Please print each record below exactly as it is written.

◆ ◆ ◆ ◆

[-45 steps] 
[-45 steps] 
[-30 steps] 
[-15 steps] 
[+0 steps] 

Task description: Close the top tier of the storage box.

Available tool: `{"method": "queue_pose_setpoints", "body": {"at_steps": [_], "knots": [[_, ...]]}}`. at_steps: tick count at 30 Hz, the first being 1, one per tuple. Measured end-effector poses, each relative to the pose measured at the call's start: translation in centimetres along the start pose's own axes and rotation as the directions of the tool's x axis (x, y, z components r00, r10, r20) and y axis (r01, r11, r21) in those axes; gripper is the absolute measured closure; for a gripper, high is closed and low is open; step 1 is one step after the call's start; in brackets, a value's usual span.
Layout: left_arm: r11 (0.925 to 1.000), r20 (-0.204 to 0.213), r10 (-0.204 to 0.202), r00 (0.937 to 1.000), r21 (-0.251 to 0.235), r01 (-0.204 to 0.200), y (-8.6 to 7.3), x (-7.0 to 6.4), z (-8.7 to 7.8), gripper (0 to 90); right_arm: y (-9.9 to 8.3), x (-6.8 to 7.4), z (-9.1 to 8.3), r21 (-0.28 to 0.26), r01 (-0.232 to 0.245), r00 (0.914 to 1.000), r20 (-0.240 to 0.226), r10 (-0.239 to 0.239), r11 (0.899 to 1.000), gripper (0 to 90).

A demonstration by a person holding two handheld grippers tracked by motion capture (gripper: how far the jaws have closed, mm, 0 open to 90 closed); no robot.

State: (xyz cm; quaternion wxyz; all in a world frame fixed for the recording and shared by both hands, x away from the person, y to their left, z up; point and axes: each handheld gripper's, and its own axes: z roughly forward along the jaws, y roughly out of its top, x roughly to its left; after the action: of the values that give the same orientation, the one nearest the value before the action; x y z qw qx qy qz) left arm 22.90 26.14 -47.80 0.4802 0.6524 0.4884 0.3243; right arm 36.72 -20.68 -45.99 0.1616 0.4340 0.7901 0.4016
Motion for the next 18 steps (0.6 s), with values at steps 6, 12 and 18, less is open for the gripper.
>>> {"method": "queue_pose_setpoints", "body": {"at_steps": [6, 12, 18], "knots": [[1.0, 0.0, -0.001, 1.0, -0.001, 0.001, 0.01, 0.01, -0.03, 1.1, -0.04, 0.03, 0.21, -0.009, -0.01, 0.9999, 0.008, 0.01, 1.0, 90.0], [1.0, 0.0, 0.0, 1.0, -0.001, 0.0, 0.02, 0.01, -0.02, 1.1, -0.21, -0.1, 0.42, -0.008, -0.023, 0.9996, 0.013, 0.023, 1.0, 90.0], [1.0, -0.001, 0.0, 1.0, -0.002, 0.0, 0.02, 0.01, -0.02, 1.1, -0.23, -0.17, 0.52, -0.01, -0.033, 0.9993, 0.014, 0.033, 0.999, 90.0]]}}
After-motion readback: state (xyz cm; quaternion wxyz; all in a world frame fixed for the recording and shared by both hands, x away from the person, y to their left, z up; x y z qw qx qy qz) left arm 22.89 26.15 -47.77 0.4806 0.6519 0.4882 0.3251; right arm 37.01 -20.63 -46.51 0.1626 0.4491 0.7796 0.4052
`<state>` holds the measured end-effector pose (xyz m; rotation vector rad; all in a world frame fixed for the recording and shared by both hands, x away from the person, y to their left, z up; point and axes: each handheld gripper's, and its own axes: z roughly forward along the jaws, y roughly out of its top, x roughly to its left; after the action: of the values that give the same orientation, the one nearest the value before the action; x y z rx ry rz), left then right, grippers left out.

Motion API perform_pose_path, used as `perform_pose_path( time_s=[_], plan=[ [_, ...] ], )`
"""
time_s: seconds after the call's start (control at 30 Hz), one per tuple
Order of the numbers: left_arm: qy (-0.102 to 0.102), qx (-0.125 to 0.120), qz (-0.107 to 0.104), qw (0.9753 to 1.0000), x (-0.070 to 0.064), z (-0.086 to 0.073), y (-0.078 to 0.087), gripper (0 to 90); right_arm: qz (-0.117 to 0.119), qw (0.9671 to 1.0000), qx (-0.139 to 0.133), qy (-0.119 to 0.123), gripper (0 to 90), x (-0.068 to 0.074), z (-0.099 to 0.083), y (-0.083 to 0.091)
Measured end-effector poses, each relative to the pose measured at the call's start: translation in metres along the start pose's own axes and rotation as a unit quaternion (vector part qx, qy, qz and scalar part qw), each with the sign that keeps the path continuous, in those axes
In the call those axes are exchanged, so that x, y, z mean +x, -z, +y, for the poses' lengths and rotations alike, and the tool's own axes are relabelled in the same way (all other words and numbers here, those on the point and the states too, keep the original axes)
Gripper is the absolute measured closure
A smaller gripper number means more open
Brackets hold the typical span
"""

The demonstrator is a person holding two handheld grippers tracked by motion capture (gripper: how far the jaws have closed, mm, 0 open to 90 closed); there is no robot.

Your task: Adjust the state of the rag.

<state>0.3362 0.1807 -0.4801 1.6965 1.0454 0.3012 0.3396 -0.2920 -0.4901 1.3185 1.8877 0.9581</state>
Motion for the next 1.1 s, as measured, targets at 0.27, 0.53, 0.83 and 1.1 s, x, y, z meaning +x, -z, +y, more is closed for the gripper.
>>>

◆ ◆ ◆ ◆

◆ ANSWER SPACE
[-45 steps] 
[-45 steps] 
[-30 steps] 
[-15 steps] 
[+0 steps] 

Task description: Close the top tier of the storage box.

Available tool: `{"method": "queue_pose_setpoints", "body": {"at_steps": [_], "knots": [[_, ...]]}}`. at_steps: tick count at 30 Hz, the first being 1, one per tuple. Measured end-effector poses, each relative to the pose measured at the call's start: translation in centimetres along the start pose's own axes and rotation as the directions of the tool's x axis (x, y, z components r00, r10, r20) and y axis (r01, r11, r21) in those axes; gripper is the absolute measured closure; for a gripper, high is closed and low is open; step 1 is one step after the call's start; in brackets, a value's usual span.
Layout: left_arm: r11 (0.925 to 1.000), r20 (-0.204 to 0.213), r10 (-0.204 to 0.202), r00 (0.937 to 1.000), r21 (-0.251 to 0.235), r01 (-0.204 to 0.200), y (-8.6 to 7.3), x (-7.0 to 6.4), z (-8.7 to 7.8), gripper (0 to 90); right_arm: y (-9.9 to 8.3), x (-6.8 to 7.4), z (-9.1 to 8.3), r21 (-0.28 to 0.26), r01 (-0.232 to 0.245), r00 (0.914 to 1.000), r20 (-0.240 to 0.226), r10 (-0.239 to 0.239), r11 (0.899 to 1.000), gripper (0 to 90).

A demonstration by a person holding two handheld grippers tracked by motion capture (gripper: how far the jaws have closed, mm, 0 open to 90 closed); no robot.

State: (xyz cm; quaternion wxyz; all in a world frame fixed for the recording and shared by both hands, x away from the person, y to their left, z up; point and axes: each handheld gripper's, and its own axes: z roughly forward along the jaws, y roughly out of its top, x roughly to its left; after the action: of the values that give the same orientation, the one nearest the value before the action; x y z qw qx qy qz) left arm 22.90 26.14 -47.80 0.4802 0.6524 0.4884 0.3243; right arm 36.72 -20.68 -45.99 0.1616 0.4340 0.7901 0.4016
Motion for the next 18 steps (0.6 s), with values at steps 6, 12 and 18, less is open for the gripper.
>>> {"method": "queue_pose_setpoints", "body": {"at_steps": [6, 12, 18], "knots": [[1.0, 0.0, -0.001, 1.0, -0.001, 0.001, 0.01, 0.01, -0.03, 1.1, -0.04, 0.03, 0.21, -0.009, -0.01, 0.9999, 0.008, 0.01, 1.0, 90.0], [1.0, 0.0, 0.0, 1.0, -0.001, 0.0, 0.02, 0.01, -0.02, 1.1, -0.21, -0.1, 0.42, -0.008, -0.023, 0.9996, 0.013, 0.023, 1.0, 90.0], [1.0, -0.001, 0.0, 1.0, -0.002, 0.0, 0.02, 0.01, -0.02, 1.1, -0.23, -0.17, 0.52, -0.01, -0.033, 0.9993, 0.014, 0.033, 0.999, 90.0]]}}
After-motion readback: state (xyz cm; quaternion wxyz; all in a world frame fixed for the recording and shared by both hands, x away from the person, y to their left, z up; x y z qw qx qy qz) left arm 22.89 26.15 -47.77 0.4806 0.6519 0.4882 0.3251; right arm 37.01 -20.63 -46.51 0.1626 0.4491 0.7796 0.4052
`<state>` holds the measured end-effector pose (xyz m; rotation vector rad; all in a world frame fixed for the recording and shared by both hands, x away from the person, y to their left, z up; point and axes: each handheld gripper's, and its own axes: z roughly forward along the jaws, y roughly out of its top, x roughly to its left; after the action: of the values that give the same orientation, the one nearest the value before the action; x y z rx ry rz), left then right, grippers left out.

Motion API perform_pose_path, used as `perform_pose_path( time_s=[_], plan=[ [_, ...] ], )`
"""
time_s: seconds after the call's start (control at 30 Hz), one per tuple
Order of the numbers: left_arm: qy (-0.102 to 0.102), qx (-0.125 to 0.120), qz (-0.107 to 0.104), qw (0.9753 to 1.0000), x (-0.070 to 0.064), z (-0.086 to 0.073), y (-0.078 to 0.087), gripper (0 to 90); right_arm: qz (-0.117 to 0.119), qw (0.9671 to 1.0000), qx (-0.139 to 0.133), qy (-0.119 to 0.123), gripper (0 to 90), x (-0.068 to 0.074), z (-0.099 to 0.083), y (-0.083 to 0.091)
Measured end-effector poses, each relative to the pose measured at the call's start: translation in metres along the start pose's own axes and rotation as a unit quaternion (vector part qx, qy, qz and scalar part qw), each with the sign that keeps the path continuous, in those axes
In the call those axes are exchanged, so that x, y, z mean +x, -z, +y, for the poses' lengths and rotations alike, and the tool's own axes are relabelled in the same way (all other words and numbers here, those on the point and the states too, keep the original axes)
Gripper is the absolute measured closure
A smaller gripper number means more open
Brackets hold the typical span
"""

The demonstrator is a person holding two handheld grippers tracked by motion capture (gripper: how far the jaws have closed, mm, 0 open to 90 closed); there is no robot.

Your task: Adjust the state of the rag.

<state>0.3362 0.1807 -0.4801 1.6965 1.0454 0.3012 0.3396 -0.2920 -0.4901 1.3185 1.8877 0.9581</state>
Motion for the next 1.1 s, as measured, targets at 0.27, 0.53, 0.83 and 1.1 s, x, y, z meaning +x, -z, +y, more is closed for the gripper.
>>>

There's nothing left to add to the output.